最近、ゴーストライターのアルバイトをしています。以前も頼まれたことがあったんですが、そのときはとある数学の参考書の一節を書いただけでした。
何と今回は本をほぼまるまる一冊。「おいおい、ふざけてんの??」と言いたくなりそうなところを、10万円という高額な報酬に押さえ込まれ、ついつい引き受けてしまいました。
今回のお仕事もやはり数学の参考書。なんでも10年前に書いた本を改訂して出したいらしく、「元ネタはあるから多少は楽だ」という“名目上の著者”からのお言葉。あんまり暇じゃないんだけど、まあ元ネタがあるならいいかと思っていたわけですが。

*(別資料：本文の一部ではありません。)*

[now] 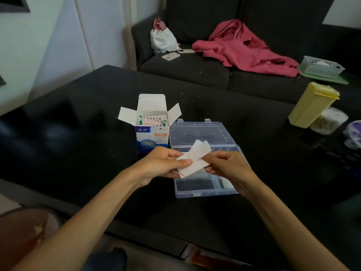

10年前って全然違うんですよ。問題の出題範囲もさることながら、まず解答の書き方が洗練されていない! 実は参考書業界というのは非常に競争と進歩が激しいところで、“少しでも読みやすく、もっとわかりやすく”ということへの飽くなき挑戦が繰り返されています。私は高校生の頃は受験生として、大学進学後は塾講師として参考書と接してきたので、その進歩には驚いていました。
でも今、まさかその進歩の煽りを受けることになるなんて。結局、ほとんどを大改訂する羽目になってしまいました。薄い参考書を目指している、というのが唯一の救いだったり。「これは10万円でも安いんじゃないか……」なんて思い始めていたところでした。
そこに追い打ちをかけるような非情な事実が!!
私は普段もとあるベンチャー企業でアルバイトしています。そこの社員さんに、以前ビジネス書の編集に関わったことがある人がいるんです。「原稿書くのってかなり面倒だよね」などと話しているうちに、原稿料の話になりました。
「えーと、あの時は8000部くらい売って原稿料は200万円くらいだったかなぁ」
ちょっと待って。ちょっと待って。200万円って。
私が今書いている本、以前は10000部以上売れたようですし、今回も同じようなジャンルの本から推定するとやはり10000部以上売れそうです。参考書はビジネス書より印税が安いことを考えても、絶対に“名目上の著者”は100万円以上は稼ぐはず……。
はい問題です。私は一杯食わされたか否か。